Flyers prospects at the World Juniors: Our American countrymen

Let’s recap!

And we’re back! We made a note yesterday that not everybody can come back from the World Juniors with a medal, but some certainly can! And part of that group, this year, was the American team, who came home with silver and on which the Flyers were represented by four of their prospects. Let’s jump right into their performances, shall we?

Jay O’Brien. 7 GP, 0 G, 0 A, 0 P

Unfortunately, there isn’t a whole lot to say about our pal Jay O’Brien, here, and not because of anything he did or didn’t do, but purely for the fact that he served largely as the 13th forward for much of this tournament, and didn’t get very many minutes of ice time. But, that said, in evaluating his play, I want to drop what’s become one of my favorite Scott Gordon-isms: I had no complaints about O’Brien here. When he was able to get out for a couple of shifts, he was used primarily in a fourth line role, and he did so effectively. He played a quiet game, but that play was sound.

Would we have liked to see him get a larger role, particularly after we saw him thriving in a larger role in the Summer Showcase? Absolutely, but between him being hurt some in his first college season, and not putting up positively stellar numbers upon his return, we understand how we got here. We understand how pecking orders work. But the fact that he was there, chosen to represent his country on the highest stage after not being on their radar this time last year? That significant. And we commend him for that.

Jack St. Ivany. 7 GP, 0 G, 0 A, 0 P

It’s a similar situation with St. Ivany as with O’Brien, then, in that he was used in a limited role in this tournament (in this case, sometimes as a third pair guy, sometimes as the seven), and this doesn’t give us a huge sample from which to pull observations. But we have a couple of things to hit on.
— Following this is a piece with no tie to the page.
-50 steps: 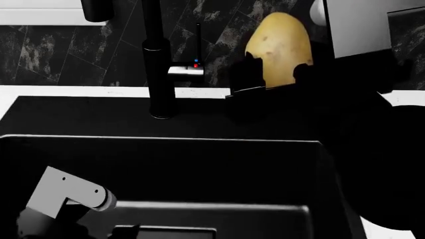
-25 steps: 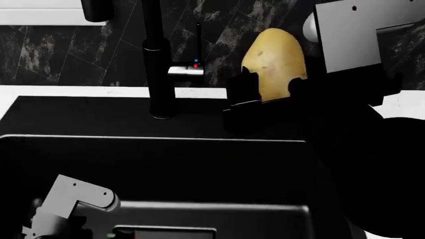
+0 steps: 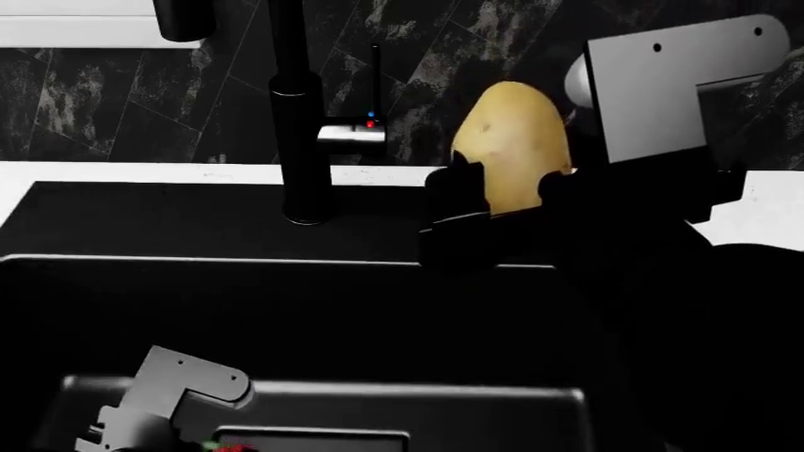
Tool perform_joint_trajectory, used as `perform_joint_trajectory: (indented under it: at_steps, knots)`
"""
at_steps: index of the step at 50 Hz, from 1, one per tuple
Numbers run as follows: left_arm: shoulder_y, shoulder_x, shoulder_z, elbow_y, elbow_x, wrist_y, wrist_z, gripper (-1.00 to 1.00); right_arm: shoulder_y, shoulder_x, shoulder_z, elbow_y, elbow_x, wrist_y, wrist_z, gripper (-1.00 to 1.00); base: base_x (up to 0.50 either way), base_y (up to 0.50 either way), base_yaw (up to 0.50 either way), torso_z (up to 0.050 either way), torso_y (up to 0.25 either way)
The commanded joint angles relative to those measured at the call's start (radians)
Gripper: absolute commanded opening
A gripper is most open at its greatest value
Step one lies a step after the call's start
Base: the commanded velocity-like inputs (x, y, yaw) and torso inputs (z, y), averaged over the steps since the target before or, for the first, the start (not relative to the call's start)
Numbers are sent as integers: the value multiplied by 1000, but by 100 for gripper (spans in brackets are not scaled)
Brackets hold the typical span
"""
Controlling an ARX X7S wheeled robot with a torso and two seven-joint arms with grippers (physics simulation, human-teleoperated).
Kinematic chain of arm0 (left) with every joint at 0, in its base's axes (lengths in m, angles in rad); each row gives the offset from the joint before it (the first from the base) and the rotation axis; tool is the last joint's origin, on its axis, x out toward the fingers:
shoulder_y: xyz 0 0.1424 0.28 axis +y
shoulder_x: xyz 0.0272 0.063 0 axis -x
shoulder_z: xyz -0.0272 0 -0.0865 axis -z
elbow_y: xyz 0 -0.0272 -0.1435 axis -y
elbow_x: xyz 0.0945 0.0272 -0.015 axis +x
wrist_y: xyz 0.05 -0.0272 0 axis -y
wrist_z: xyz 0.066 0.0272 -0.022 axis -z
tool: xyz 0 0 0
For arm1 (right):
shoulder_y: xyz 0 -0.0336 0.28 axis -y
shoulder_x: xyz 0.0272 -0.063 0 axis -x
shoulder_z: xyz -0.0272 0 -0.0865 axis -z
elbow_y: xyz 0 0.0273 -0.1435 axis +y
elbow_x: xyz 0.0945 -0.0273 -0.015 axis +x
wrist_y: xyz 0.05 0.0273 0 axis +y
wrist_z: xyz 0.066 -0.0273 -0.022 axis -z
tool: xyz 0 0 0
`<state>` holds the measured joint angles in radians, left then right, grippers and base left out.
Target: Pick the vegetables from the sink and place them on the cutting board.
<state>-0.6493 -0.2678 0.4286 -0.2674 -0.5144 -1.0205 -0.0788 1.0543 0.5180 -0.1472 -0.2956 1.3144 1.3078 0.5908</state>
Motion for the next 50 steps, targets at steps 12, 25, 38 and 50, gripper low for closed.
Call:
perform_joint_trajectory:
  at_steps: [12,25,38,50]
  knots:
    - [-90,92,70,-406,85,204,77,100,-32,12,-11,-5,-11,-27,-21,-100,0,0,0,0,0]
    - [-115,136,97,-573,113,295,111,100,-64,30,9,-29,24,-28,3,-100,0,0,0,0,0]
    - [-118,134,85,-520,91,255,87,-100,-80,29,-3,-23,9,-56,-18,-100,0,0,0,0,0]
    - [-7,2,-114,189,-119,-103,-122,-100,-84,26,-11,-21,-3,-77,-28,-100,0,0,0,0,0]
As far as his overall play in the tournament, it was solid. He wasn’t terribly flashy, but he was quietly very sound, and seemed to find some easy chemistry with defensive partner Mattias Samuelsson. He also got a look on the power play (read: one shift), which might be insignificant, but might also point to the coach seeing something in him, trusting in his offensive instincts enough to give him a look.

But what was perhaps most immediately apparent was that he was making improvements in his game where was most needed. After he was drafted, one of the bigger notes surrounding him was that of his skating being rough. And then he came into development camp and, to my eyes, didn’t look as bad as the narrative had made it sound. And here, he looked a little better, still, which might feel like an insignificant note, but to see him improving on the weak points makes him that much more exciting, as a defenseman prospect who already checks a lot of the boxes.

Noah Cates. 7 GP, 1 G, 2 A, 3 P

One of our bigger surprises of this tournament was probably Cates—not because we weren’t expecting much from him, but rather because we didn’t know quite what to expect from him. He was drafted from the Minnesota high school system, and has been putting up some decent numbers in his first college season, but he still remained something of an open question for us. That said, he came into the World Juniors, and he came to play.

A strong camp earned him a spot on the second line, and he flourished there. Sweden forced a couple of mistakes out of him, but by and large Cates brought a very consistent and sound game. He wasn’t always the most noticeable player on the ice, but he was sure to be taking care of all of the little things in his game. Of course, he did still bring a bit of flash for us, in case we were wanting it.

Where he really shone, though, was on the penalty kill. The United States hit the gold medal game with the top penalty kill of the tournament, and Cates was key piece in making this so. They were active in their pressuring and it kept teams from being able to generate a whole lot in sustained pressure, and Cates fit right in in this aggressive system. He did the thing. And also took a step towards putting to bed questions of whether he has much in the way of NHL upside.

Joel Farabee. 7 GP, 3 G, 2 A, 5 P

Somehow a hat trick in the preliminary round to help propel his team to a win wasn’t enough to earn Farabee top player of the tournament honors (yeah, yeah, the US scored a lot of goals, that’s true, okay), but we would be hard pressed to say that Farabee wasn’t one of the most consistent players across his seven games played, even if he wasn’t scoring every night. A few details of his game stood out—his vision of the ice, the quick release that helped get him that hat trick, and the fact that he is positively relentless on the forecheck, and in all zones.

But outside of the obvious scoring touch and those details mentioned above, what stands out perhaps the most is the fact that he is just always creating. Even when it doesn’t look like there’s much there, he can make some moves and pull a chance out of nowhere, like this one, where he brought everything but just wasn’t able to quite jam it home.

And that’s just… that’s kind of unreal, right? Watch that play again.

So what are we getting at, here? We’ve been seeing bits and pieces of Farabee’s game that has us excited about his potential, and it seems like at every opportunity, he gives us a little bit more to be excited about, and this World Juniors showing was no exception. We’re on the up-and-up here, friends. This is only the beginning.